È un’altra notte da far passare. Una partita da vincere, in qualche modo e poi si vedrà. Nella ripresa emerge la qualità dei singoli che conosciamo (sempre loro), mentre come squadra, la sensazione che nessuno creda in cosa si stia facendo è sempre più palpabile. Entra Rafa a mezz’ora dalla fine e mostra tutto il repertorio pochi secondi dopo. Grande tecnica in area, bellissima combinazione con Reijnders e tiro che…vabbè. Il suo ingresso restituisce confidenza a Theo Hernandez che al minuto 67 brucia il campo per sessanta metri per poi creare abrasioni alle mani di Turati con la conclusione dal limite. Nel bene e nel male, sempre Rafa. A cinque dalla fine, salta tutto e tutti, dove non si può dribblare travolge ma ancora una volta, al momento del tiro, lo scavetto educato non è dei più felici. Peggio al 90esimo, quando riceve in area da Musah, si gira e la scaraventa sopra la traversa, nella ionosfera.

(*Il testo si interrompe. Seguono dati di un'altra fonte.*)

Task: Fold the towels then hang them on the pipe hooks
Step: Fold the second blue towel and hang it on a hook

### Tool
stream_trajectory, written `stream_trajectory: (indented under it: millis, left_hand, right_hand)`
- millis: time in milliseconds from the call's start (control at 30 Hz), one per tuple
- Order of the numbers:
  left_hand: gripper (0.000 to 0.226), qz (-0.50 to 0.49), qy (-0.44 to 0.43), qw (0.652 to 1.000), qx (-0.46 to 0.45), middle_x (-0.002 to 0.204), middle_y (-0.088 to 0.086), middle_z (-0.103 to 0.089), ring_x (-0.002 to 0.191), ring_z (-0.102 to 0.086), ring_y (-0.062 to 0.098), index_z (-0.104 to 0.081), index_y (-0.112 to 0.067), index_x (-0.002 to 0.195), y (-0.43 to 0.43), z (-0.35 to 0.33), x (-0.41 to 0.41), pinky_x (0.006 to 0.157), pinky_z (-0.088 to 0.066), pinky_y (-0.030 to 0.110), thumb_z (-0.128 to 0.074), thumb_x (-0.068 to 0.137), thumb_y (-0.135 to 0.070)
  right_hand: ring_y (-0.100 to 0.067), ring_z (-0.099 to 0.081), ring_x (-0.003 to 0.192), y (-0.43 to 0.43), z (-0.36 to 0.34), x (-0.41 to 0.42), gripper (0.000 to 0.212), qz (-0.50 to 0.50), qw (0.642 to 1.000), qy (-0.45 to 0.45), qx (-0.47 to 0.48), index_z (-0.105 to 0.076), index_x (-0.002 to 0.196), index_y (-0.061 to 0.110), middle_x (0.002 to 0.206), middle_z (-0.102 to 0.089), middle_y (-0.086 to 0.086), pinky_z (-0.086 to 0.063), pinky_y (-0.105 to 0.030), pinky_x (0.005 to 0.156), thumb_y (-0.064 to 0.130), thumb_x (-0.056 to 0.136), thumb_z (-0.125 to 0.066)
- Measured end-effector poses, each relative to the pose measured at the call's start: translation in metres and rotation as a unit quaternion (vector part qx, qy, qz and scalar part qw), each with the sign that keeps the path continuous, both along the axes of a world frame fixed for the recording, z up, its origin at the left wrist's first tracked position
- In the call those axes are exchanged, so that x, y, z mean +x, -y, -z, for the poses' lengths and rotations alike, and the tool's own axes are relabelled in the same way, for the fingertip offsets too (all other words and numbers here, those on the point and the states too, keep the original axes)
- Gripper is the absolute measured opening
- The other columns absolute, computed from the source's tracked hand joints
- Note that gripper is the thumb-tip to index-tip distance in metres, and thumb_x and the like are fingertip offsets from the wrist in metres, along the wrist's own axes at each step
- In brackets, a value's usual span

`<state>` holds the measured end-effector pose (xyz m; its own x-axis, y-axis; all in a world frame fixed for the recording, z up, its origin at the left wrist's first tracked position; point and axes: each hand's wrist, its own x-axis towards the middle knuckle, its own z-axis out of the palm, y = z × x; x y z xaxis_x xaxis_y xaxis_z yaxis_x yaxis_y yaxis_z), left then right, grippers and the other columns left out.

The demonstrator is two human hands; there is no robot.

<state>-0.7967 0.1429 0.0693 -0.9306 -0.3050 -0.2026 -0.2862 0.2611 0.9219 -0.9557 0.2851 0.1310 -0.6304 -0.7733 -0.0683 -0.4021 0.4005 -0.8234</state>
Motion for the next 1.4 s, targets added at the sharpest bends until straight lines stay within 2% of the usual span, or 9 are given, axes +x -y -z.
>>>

Questa storia che tutti gli attaccanti del Milan (eccetto il presidente degli States) non sappiano calciare in porta la trovo davvero inquietante. Menzione a parte per Alvaro Morata, giocatore troppo atipico, generoso (direbbero “d’altri tempi” i nostri genitori) per rientrare in qualunque categoria o definizione. Quando ha capito di che partita si trattava ha dato e preso una quantità di botte assurda, per un’ora e mezza, per vedersi fischiare il primo fallo a favore nel recupero. Saremo sempre in piedi ad applaudirlo.
“Sun is up, I’m a mess
Gotta get out now, gotta run from this
Here comes the shame, here comes the shame”
Come dopo ogni notte di eccessi, i risvegli son sempre difficili. Al sorgere del sole arrivano verità ineludibili, rimorsi e un po’ di vergogna. Assieme alla consapevolezza che la sofferenza non è stata alleviata ma nascosta da una vittoria di marca scadente.
“Ciao, mi chiamo AC Milan, ho 125 anni e devo davvero smettere di bere”.